DI situasi bisnis global yang terus berubah, perusahaan Indonesia menghadapi tantangan kepatuhan dan manajemen risiko yang makin rumit. Regulasi dari berbagai negara, termasuk di sektor perbankan dan teknologi, menuntut perusahaan menyesuaikan diri dengan standar internasional.
Fenomena ini diperkuat dengan hadirnya regulasi seperti Foreign Extortion Prevention Act (FEPA) dari Amerika Serikat (AS).

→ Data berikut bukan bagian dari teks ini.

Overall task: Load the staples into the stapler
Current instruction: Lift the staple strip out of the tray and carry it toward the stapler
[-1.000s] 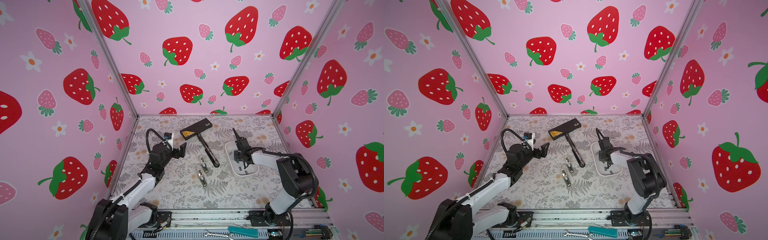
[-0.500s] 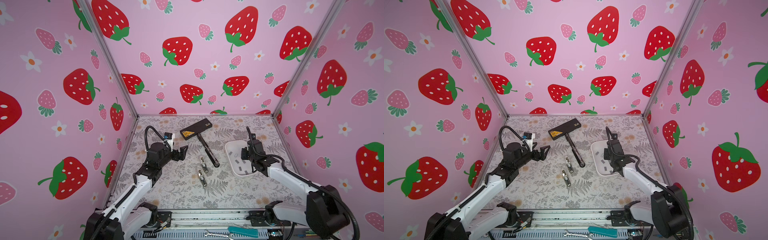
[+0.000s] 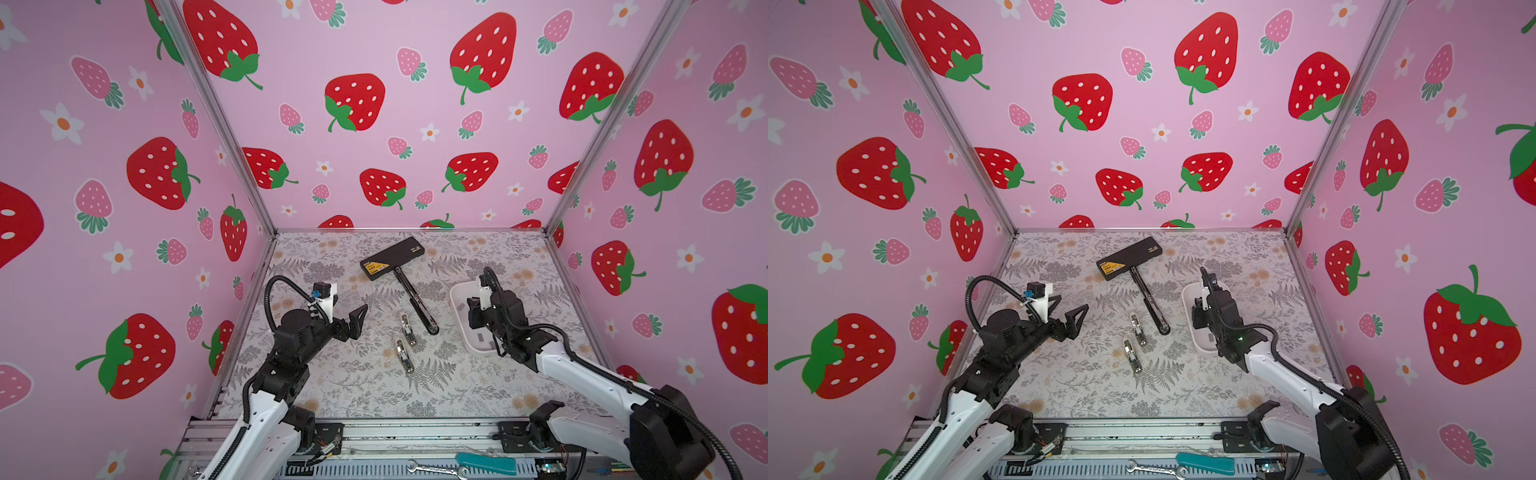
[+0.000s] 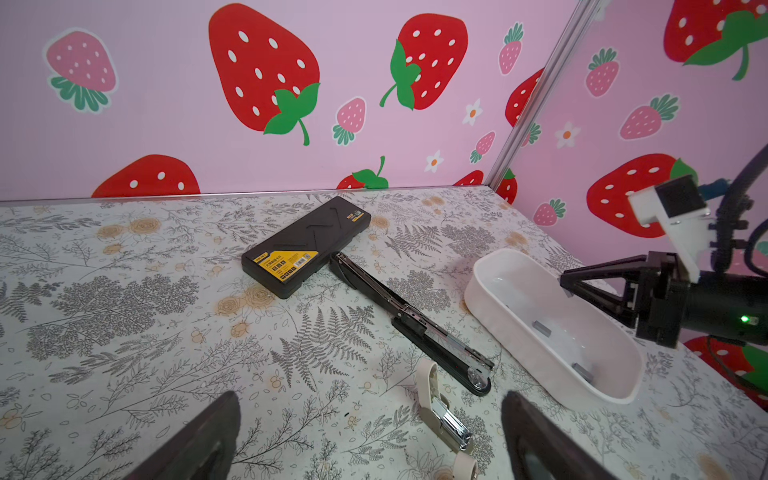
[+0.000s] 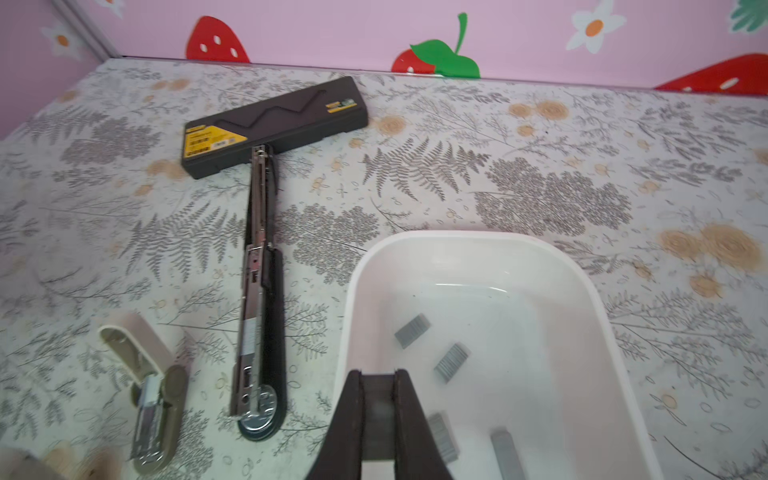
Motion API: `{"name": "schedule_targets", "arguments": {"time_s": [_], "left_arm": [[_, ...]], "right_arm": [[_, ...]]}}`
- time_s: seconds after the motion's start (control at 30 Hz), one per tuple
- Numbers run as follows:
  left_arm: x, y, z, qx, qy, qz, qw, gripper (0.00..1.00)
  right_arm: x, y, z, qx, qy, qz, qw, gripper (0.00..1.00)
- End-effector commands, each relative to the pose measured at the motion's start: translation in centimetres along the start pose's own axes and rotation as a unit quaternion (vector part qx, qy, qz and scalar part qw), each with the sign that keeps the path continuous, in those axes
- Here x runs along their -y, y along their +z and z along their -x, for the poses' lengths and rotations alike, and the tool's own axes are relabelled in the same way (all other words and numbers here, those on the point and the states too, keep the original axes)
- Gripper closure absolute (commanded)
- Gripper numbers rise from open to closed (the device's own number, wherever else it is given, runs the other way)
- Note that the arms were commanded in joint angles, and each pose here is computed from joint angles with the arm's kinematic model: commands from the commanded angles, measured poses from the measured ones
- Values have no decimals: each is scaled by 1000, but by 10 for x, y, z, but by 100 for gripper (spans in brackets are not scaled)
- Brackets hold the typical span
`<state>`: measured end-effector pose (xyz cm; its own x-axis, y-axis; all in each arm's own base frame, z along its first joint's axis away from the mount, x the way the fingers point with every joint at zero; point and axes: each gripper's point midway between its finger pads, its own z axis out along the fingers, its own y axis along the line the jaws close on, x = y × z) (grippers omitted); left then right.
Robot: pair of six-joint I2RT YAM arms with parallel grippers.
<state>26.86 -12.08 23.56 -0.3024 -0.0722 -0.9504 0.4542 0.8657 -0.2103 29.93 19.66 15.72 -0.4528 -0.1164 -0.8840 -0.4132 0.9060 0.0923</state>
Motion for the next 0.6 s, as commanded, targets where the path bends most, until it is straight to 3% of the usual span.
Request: {"name": "schedule_targets", "arguments": {"time_s": [0.0, 0.33, 0.57], "left_arm": [[17, -6, 14, 28, 5, -45, 999, 1], [24, 6, 10, 2, 6, -73, 997, 1], [32, 12, 10, -7, 1, -99, 995, 1]], "right_arm": [[-31, -12, 22, 58, -19, 51, 997, 93], [-94, -3, 11, 66, -58, 122, 989, 100], [-111, -5, 0, 66, -64, 150, 984, 97]]}}
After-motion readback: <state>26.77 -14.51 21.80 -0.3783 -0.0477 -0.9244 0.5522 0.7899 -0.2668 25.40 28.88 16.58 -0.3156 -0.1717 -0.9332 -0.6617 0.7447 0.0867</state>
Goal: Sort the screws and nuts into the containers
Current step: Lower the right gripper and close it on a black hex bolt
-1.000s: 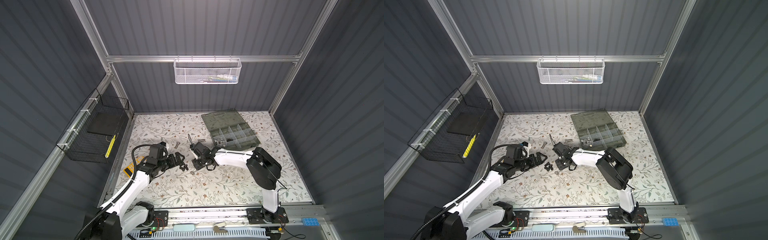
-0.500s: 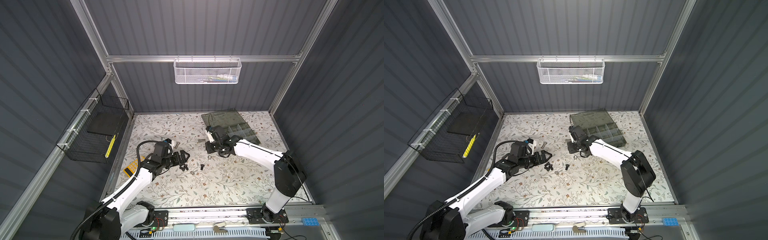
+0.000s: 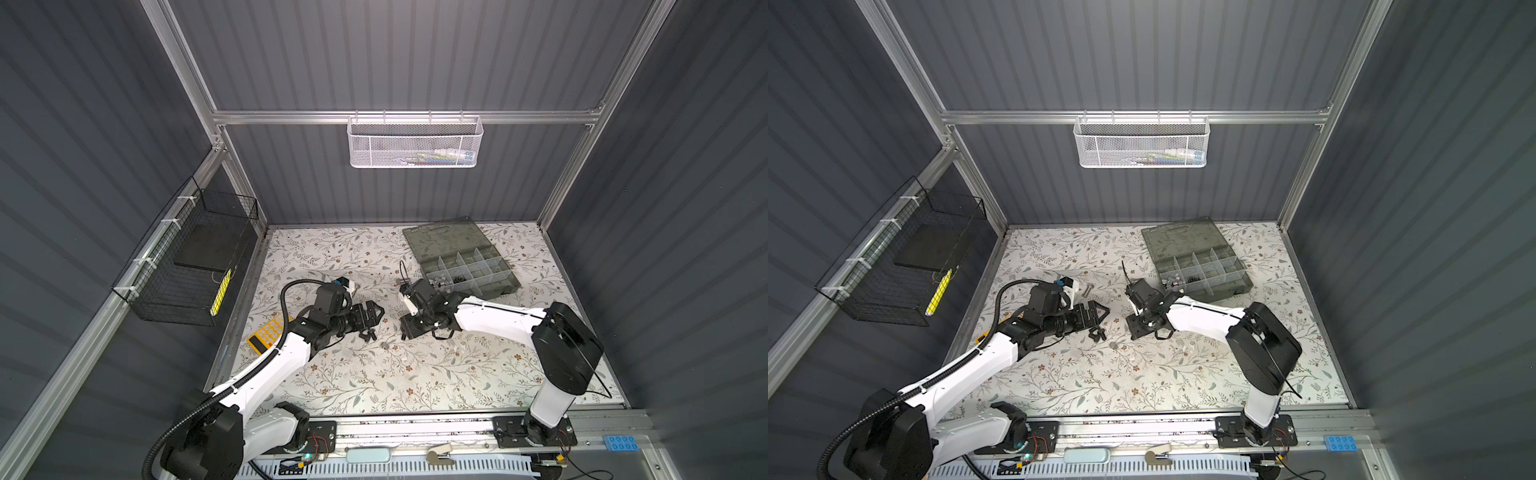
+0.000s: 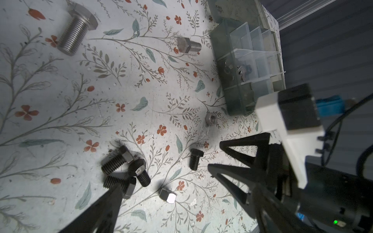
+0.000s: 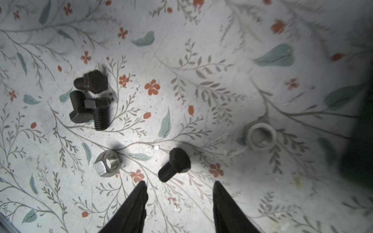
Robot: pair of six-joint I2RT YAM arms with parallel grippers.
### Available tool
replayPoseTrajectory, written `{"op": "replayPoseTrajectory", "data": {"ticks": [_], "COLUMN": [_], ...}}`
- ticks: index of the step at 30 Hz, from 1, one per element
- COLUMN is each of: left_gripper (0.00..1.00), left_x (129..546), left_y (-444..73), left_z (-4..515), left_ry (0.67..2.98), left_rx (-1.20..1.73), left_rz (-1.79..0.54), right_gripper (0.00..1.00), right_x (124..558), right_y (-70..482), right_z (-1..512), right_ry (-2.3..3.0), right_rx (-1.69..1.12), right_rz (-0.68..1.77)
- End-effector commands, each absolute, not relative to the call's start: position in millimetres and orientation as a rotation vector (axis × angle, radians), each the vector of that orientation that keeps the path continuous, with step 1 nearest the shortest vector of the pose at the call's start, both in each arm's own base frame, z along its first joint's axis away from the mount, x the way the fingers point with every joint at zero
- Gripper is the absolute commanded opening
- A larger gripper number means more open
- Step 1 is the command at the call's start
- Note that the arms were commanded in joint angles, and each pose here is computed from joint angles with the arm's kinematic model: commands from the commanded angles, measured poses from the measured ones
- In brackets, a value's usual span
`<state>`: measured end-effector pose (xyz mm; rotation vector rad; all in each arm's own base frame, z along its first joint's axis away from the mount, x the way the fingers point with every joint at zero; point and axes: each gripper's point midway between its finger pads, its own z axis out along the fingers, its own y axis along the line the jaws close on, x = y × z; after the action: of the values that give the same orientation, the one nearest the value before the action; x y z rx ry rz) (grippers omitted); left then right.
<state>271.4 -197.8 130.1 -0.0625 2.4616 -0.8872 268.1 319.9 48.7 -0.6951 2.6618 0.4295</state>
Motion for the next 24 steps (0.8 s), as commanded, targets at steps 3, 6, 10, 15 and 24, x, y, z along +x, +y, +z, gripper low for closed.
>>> {"op": "replayPoseTrajectory", "data": {"ticks": [3,6,10,15,24], "left_gripper": [1.00,1.00,1.00,1.00,1.00], "left_x": [266,264,261,261,262], "left_y": [-191,-188,-186,-187,-188], "left_z": [127,127,124,124,124], "left_ry": [2.464,2.463,2.469,2.468,2.469], "left_rx": [-0.080,-0.080,-0.083,-0.082,-0.083], "left_rz": [-0.865,-0.852,-0.846,-0.848,-0.852], "right_gripper": [0.54,0.53,0.52,0.42,0.21], "right_x": [268,270,273,275,274], "right_y": [328,327,327,321,309], "right_z": [35,26,14,3,6], "right_ry": [2.706,2.727,2.749,2.767,2.749], "right_rx": [-0.625,-0.606,-0.585,-0.574,-0.559], "right_rz": [0.415,0.360,0.315,0.249,0.196]}}
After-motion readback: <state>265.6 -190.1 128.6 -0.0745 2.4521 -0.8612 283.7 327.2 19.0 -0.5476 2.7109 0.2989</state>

Meski baru, undang-undang ini memberi sinyal bahwa pelanggaran etik atau praktik suap lintas negara tidak akan ditoleransi. Hal ini menunjukkan bahwa risiko hukum kini tidak lagi terbatas oleh batas geografis. Satu kesalahan dalam satu yurisdiksi bisa berdampak global.
Perusahaan dengan eksposur internasional, terutama yang terhubung ke jaringan supply chain global atau menerima investasi asing, wajib membangun kerangka kerja Anti-Bribery & Corruption (AB&C) serta Anti-Money Laundering (AML) yang kokoh.
Risiko tidak hanya datang dari praktik korupsi yang disengaja, tapi juga dari ketidaktahuan dan kelalaian dalam menjalankan fungsi kontrol internal. Oleh karena itu, pemahaman terhadap tren penegakan hukum menjadi kunci.
Salah satu fenomena yang kini banyak diperbincangkan adalah jeda sementara dalam penegakan FCPA (Foreign Corrupt Practices Act) oleh AS. Meskipun terkesan sebagai pelonggaran, situasi ini justru mengharuskan perusahaan untuk semakin waspada.
Untuk memperkuat pemahaman dan kapasitas perusahaan di Indonesia, acara “Strengthening Compliance & Risk Management in Indonesia” digelar pada 24 April 2025 di The Dharmawangsa Jakarta.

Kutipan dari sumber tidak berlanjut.